- **REQUIRED WORK**
The required result is each line of the entries below containing the string "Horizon".

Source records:

* * *

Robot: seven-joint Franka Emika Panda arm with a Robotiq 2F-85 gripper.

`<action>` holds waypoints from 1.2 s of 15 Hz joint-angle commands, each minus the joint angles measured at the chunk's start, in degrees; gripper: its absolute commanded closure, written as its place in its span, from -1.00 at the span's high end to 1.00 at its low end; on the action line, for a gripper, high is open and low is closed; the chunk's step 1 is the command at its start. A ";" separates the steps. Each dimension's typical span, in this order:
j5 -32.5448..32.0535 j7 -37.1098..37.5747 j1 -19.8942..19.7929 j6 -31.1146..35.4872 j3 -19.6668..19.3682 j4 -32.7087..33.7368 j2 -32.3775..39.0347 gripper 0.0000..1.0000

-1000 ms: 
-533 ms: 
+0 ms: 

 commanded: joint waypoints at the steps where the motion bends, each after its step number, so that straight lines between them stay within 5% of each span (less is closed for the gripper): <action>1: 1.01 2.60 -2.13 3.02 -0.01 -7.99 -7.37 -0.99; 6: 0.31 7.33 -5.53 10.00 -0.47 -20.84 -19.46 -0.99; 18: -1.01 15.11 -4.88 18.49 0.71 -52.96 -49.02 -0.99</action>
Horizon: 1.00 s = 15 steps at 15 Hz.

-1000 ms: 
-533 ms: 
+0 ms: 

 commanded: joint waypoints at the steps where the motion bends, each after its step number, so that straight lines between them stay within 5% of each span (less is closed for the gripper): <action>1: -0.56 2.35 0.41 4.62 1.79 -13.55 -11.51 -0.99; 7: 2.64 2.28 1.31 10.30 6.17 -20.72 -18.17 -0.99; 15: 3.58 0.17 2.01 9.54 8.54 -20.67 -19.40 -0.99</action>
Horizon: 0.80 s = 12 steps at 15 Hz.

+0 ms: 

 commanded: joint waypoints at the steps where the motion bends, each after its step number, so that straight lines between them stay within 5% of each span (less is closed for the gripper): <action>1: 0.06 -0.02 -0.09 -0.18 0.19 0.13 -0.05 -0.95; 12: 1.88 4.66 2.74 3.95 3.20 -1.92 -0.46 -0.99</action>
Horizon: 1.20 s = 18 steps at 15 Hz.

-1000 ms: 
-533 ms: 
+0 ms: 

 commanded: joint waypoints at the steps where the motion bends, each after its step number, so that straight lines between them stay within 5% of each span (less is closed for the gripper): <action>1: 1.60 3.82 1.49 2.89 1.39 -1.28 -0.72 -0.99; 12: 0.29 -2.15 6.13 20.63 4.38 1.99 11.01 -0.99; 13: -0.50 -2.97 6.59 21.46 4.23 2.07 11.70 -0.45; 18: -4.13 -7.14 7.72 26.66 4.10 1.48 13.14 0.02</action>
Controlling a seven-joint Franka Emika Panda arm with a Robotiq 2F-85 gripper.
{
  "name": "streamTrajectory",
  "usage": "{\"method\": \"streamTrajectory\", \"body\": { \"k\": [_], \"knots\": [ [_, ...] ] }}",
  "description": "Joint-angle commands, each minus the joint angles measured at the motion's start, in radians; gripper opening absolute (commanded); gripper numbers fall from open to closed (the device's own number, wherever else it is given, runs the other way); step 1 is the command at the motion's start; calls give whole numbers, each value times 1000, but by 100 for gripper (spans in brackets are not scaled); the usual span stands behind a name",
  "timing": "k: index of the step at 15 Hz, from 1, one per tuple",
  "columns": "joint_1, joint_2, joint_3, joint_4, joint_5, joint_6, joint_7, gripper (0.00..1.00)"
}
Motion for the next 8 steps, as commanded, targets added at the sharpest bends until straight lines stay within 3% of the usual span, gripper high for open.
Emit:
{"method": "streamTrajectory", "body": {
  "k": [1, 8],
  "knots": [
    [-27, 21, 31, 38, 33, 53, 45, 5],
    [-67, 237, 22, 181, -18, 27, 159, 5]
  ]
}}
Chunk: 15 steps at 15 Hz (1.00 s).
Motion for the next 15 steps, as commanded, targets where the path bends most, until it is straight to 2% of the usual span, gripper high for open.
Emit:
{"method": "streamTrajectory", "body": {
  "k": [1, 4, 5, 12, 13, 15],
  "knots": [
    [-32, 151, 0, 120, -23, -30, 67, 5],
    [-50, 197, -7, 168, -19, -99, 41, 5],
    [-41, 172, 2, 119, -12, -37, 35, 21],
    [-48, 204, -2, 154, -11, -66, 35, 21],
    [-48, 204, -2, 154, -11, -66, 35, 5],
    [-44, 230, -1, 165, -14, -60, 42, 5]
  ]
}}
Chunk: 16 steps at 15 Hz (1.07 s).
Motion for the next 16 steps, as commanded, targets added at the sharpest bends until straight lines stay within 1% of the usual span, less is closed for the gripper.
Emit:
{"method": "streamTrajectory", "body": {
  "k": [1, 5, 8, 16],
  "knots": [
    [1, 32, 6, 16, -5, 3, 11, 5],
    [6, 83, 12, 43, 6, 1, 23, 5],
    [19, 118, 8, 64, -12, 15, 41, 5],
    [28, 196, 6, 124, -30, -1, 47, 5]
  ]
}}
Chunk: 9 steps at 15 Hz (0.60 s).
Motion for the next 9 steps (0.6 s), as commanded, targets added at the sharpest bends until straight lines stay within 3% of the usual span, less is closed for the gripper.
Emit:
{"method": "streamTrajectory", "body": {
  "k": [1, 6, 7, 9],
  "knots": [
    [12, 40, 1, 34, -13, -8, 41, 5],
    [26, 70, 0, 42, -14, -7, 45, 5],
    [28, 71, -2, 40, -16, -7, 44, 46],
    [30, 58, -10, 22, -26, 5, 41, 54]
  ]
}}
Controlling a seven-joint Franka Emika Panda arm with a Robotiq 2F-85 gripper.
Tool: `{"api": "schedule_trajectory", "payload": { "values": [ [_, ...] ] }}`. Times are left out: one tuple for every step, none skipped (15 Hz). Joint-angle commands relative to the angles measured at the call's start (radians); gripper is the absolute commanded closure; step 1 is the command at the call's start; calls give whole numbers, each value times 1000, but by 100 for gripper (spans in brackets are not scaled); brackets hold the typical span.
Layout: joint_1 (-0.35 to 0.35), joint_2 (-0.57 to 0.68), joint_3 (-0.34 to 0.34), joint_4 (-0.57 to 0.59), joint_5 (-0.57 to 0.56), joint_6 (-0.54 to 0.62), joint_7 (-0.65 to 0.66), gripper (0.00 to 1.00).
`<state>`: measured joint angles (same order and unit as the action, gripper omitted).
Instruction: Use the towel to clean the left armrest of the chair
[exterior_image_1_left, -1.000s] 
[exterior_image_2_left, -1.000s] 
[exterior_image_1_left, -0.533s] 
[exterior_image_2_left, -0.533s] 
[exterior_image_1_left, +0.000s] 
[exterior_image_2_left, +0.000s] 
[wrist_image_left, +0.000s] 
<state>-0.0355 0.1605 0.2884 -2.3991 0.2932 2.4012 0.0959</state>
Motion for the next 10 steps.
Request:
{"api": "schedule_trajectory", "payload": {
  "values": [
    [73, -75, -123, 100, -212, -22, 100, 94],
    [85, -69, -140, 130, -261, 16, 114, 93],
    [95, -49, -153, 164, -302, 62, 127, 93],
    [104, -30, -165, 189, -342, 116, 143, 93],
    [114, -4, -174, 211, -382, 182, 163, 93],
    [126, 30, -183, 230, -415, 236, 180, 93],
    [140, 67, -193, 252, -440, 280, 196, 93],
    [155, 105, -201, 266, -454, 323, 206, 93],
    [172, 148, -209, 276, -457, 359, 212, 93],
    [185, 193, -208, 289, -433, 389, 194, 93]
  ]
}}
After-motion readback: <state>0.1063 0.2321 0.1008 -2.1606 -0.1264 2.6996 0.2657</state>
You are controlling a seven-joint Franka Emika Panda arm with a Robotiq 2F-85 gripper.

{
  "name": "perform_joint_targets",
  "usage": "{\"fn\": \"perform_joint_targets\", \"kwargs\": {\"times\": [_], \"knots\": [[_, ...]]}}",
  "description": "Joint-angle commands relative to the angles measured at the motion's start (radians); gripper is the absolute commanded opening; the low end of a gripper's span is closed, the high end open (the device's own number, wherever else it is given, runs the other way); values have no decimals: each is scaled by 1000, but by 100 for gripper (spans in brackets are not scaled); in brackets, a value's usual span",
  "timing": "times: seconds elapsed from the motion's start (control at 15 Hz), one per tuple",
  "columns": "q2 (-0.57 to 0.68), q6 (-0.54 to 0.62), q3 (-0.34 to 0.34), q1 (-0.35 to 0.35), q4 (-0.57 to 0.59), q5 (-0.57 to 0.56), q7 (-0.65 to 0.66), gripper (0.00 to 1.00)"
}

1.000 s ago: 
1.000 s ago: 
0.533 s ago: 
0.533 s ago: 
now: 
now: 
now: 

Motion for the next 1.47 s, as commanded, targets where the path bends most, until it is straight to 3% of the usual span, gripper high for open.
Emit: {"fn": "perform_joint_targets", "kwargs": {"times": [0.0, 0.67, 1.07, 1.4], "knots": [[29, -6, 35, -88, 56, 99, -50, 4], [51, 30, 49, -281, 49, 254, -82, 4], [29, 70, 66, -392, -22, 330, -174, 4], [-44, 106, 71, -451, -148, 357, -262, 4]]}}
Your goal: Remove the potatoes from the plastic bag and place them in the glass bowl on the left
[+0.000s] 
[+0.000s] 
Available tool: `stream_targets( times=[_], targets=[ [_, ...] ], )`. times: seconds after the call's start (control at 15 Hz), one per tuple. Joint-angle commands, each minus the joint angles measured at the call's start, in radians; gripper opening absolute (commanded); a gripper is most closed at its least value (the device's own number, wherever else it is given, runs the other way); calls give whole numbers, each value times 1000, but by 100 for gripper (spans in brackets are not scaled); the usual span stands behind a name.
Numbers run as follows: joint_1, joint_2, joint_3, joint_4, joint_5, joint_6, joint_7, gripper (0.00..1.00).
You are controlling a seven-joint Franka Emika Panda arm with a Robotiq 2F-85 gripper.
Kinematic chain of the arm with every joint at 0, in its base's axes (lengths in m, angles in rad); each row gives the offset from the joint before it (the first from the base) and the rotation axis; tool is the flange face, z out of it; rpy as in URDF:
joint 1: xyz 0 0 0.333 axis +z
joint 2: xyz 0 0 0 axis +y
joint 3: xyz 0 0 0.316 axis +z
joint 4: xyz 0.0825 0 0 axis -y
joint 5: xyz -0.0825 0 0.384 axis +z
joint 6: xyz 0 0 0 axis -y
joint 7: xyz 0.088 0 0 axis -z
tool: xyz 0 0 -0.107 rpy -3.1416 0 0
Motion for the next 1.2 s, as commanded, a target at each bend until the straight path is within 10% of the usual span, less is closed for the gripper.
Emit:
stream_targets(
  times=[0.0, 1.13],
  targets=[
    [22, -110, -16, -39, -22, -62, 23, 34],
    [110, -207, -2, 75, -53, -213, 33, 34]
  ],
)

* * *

- **SOLUTION**
Horizon: 1.00 s = 15 steps at 15 Hz.
Horizon: 0.80 s = 12 steps at 15 Hz.
Horizon: 1.20 s = 18 steps at 15 Hz.

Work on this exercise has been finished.